Watch this six-part series of online talks presented by Kafka experts. You will learn the key considerations in building a scalable platform for real-time stream data processing, with Apache Kafka at its core.
This series is targeted to those who want to understand all the foundational concepts behind Apache Kafka, streaming data, and real-time processing on streams. The sequence begins with an introduction to Kafka, the popular streaming engine used by many large scale data environments, and continues all the way through to key production planning, architectural and operational methods to consider.
Whether you’re just getting started or have already built stream processing applications for critical business functions, you will find actionable tips and deep insights that will help your enterprise further derive important business value from your data systems.
Register for the series to receive an email with links to all the recordings.

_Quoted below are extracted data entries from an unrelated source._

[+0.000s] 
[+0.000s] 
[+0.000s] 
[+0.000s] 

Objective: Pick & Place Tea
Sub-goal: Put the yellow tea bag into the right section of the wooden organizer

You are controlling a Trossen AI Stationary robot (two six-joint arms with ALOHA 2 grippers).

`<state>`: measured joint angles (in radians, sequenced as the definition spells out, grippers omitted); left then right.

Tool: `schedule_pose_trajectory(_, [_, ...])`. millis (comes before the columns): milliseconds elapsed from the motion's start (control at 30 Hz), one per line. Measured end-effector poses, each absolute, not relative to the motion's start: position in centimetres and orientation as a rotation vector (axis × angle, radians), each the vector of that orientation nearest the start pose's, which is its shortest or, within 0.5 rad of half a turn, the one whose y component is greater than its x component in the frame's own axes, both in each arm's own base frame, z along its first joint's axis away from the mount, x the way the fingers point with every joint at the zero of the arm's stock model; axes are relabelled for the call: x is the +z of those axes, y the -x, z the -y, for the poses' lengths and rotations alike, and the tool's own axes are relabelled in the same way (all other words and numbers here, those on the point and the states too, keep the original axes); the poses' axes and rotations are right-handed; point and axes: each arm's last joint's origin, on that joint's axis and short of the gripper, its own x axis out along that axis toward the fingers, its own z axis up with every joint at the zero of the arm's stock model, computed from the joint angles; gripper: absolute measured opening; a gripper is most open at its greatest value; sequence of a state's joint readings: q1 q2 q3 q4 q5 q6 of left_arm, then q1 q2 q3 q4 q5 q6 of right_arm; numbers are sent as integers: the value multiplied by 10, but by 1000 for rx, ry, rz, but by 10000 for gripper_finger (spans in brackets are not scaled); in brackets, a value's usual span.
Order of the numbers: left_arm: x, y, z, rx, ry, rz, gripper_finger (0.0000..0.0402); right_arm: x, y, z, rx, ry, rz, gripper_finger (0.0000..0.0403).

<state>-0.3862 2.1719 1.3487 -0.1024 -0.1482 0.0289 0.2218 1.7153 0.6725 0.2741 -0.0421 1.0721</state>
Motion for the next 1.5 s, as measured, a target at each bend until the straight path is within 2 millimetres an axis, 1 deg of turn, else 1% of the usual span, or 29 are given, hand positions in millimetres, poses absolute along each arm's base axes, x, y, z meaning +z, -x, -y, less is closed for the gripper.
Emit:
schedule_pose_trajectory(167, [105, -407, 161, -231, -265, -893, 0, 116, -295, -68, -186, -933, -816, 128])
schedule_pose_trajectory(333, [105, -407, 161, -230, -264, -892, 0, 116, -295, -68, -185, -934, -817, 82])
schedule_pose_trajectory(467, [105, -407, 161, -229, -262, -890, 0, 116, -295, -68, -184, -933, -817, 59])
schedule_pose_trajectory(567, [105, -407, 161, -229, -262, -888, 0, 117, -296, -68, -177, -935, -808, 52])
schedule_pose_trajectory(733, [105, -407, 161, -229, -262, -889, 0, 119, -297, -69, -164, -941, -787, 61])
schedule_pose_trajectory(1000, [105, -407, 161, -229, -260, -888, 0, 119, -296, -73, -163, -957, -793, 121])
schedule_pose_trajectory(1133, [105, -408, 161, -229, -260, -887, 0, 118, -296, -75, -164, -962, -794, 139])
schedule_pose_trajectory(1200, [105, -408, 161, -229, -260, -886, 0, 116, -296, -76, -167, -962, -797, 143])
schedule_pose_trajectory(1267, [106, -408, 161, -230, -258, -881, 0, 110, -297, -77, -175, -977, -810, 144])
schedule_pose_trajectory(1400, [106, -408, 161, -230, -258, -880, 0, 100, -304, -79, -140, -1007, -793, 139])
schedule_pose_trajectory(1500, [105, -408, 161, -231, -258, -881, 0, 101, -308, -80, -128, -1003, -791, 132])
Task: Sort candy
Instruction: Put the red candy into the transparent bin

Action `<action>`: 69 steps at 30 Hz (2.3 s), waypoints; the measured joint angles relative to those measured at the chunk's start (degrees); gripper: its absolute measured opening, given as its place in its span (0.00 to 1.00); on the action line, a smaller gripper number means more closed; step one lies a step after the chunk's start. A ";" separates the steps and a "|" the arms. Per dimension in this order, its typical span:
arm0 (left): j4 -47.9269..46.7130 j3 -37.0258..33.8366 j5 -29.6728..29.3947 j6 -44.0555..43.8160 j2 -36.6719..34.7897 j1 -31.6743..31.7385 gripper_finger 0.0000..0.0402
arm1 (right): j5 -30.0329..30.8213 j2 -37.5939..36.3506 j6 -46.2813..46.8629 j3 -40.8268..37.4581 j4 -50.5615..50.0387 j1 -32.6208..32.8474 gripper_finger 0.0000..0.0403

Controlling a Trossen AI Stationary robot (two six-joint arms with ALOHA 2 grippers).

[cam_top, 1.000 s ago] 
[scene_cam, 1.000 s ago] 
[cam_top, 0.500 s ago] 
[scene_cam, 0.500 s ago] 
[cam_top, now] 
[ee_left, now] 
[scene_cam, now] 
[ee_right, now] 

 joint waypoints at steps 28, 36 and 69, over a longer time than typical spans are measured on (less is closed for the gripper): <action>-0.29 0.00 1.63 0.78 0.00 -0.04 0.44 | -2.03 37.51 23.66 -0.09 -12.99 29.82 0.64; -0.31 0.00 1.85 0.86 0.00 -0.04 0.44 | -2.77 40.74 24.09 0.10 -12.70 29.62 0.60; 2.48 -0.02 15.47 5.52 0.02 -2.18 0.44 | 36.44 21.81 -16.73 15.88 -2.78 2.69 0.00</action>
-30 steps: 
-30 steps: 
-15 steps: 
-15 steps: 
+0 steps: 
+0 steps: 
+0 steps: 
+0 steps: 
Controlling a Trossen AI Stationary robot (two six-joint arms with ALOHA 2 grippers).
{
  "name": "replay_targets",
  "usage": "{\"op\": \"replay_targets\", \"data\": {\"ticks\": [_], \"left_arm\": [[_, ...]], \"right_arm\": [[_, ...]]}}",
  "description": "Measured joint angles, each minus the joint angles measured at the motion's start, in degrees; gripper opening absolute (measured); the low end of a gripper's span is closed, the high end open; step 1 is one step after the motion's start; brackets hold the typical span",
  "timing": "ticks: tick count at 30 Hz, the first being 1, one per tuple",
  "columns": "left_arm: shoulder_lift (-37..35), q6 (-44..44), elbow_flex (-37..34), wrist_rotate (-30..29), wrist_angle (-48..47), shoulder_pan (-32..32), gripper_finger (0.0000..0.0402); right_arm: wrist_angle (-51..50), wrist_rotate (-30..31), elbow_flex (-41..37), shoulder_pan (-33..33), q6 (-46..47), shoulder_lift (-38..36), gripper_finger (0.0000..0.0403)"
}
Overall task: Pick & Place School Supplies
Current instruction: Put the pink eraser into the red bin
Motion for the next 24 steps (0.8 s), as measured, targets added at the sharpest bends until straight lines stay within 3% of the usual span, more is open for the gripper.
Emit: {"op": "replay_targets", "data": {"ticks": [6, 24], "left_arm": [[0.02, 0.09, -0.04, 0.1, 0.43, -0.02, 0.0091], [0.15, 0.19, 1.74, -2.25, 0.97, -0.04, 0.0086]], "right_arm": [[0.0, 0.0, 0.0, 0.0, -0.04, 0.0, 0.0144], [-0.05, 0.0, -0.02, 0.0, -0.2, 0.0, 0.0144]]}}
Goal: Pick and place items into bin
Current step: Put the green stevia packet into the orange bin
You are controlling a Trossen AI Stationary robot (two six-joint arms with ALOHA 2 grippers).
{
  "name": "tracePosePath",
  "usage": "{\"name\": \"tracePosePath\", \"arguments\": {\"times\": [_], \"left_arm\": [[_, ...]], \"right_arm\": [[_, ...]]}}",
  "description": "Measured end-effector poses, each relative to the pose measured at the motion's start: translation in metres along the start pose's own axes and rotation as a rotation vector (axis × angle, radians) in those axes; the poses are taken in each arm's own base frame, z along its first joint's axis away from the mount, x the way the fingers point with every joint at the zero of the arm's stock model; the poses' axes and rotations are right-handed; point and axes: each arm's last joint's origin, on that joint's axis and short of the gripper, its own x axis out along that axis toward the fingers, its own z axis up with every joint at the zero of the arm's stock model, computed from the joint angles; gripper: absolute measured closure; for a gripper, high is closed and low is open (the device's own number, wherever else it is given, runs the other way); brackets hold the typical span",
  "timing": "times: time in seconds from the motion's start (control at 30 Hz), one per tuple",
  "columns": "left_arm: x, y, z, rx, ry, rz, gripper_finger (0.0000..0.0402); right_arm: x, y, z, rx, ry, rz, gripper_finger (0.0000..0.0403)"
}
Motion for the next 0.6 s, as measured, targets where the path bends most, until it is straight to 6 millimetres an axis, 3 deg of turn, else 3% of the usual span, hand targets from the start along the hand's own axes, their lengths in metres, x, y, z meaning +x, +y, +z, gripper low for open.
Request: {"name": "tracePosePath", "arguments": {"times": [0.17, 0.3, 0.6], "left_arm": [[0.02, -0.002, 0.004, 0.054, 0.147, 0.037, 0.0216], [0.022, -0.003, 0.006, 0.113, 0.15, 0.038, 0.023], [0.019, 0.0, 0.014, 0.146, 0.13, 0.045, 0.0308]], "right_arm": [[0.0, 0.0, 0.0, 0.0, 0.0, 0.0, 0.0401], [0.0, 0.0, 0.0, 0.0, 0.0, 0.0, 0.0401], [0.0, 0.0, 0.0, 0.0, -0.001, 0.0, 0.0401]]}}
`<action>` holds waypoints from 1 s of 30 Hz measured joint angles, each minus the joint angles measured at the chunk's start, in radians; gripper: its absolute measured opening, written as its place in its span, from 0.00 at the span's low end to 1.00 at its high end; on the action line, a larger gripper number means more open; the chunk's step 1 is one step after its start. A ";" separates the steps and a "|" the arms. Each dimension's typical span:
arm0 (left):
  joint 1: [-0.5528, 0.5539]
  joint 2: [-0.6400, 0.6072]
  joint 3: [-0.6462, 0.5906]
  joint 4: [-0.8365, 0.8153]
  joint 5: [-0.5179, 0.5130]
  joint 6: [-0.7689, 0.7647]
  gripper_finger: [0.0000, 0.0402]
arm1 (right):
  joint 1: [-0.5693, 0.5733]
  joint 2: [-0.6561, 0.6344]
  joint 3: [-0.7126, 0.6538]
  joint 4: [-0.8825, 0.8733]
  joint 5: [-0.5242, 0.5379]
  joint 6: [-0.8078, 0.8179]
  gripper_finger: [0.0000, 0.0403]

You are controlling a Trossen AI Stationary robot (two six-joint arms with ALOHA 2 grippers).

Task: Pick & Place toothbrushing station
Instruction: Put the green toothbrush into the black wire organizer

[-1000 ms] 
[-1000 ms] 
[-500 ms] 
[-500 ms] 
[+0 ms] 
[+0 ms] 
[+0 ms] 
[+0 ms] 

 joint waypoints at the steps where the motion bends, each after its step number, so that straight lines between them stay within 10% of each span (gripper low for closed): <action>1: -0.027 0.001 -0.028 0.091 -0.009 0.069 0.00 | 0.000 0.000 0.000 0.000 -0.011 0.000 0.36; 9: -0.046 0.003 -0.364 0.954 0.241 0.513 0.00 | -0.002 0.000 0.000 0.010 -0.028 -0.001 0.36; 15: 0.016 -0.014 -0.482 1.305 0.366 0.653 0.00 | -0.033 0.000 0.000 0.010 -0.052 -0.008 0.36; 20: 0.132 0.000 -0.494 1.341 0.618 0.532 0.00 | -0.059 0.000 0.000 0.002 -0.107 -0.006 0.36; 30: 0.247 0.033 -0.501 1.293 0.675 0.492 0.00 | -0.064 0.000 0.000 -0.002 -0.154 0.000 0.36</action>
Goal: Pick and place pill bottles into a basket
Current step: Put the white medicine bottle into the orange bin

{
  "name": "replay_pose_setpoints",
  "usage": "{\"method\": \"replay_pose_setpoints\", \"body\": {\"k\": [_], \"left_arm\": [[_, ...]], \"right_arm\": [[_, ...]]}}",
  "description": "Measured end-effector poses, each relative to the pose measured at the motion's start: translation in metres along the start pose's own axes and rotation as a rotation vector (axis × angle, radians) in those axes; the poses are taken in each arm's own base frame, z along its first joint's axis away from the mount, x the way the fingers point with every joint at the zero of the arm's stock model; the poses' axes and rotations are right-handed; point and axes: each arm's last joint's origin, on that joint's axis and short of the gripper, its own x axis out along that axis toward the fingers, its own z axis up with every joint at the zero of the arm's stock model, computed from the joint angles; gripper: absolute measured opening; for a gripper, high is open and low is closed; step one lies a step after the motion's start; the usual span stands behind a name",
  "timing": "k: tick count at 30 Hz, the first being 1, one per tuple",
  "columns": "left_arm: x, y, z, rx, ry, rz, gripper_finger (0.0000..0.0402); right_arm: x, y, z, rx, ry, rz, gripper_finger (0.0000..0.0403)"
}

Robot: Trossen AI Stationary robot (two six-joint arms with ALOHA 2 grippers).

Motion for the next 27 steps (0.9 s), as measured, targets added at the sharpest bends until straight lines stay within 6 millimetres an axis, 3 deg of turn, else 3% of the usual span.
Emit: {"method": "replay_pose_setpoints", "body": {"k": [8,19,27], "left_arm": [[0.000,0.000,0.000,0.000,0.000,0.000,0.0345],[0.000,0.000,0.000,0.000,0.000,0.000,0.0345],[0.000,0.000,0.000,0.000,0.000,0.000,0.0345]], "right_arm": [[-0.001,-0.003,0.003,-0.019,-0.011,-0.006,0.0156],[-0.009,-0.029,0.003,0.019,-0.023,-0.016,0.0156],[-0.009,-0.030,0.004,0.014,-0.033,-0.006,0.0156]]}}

Jay Kreps, Confluent CEO and Co-founder, Apache Kafka Co-creator
Modern businesses have data at their core, and this data is changing continuously. How can we harness this torrent of continuously changing data in real time? The answer is stream processing, and one system that has become a core hub for streaming data is Apache Kafka.
This presentation will give a brief introduction to Apache Kafka and describe its usage as a platform for streaming data. It will explain how Kafka serves as a foundation for both streaming data pipelines and applications that consume and process real-time data streams. It will introduce some of the newer components of Kafka that help make this possible, including Kafka Connect, a framework for capturing continuous data streams, and Kafka Streams, a lightweight stream processing library.
Jun Rao, Confluent Co-founder, Apache Kafka Co-creator
In the last few years, Apache Kafka has been used extensively in enterprises for real-time data collecting, delivering, and processing. This talk will provide a deep dive on some of the key internals that help make Kafka popular.
- Companies like LinkedIn are now sending more than 1 trillion messages per day to Kafka. Learn about the underlying design in Kafka that leads to such high throughput.
- Many companies (e.g., financial institutions) are now storing mission critical data in Kafka. Learn how Kafka supports high availability and durability through its built-in replication mechanism.
- One common use case of Kafka is for propagating updatable database records. Learn how a unique feature called compaction in Apache Kafka is designed to solve this kind of problem more naturally.
David Tucker, Director, Partner Engineering and Alliances
A stream processing platform is not an island unto itself; it must be connected to all of your existing data systems, applications, and sources. In this talk we will provide different options for integrating systems and applications with Apache Kafka, with a focus on the Kafka Connect framework and the ecosystem of Kafka connectors. We will discuss the intended use cases for Kafka Connect and share our experience and best practices for building large-scale data pipelines using Apache Kafka.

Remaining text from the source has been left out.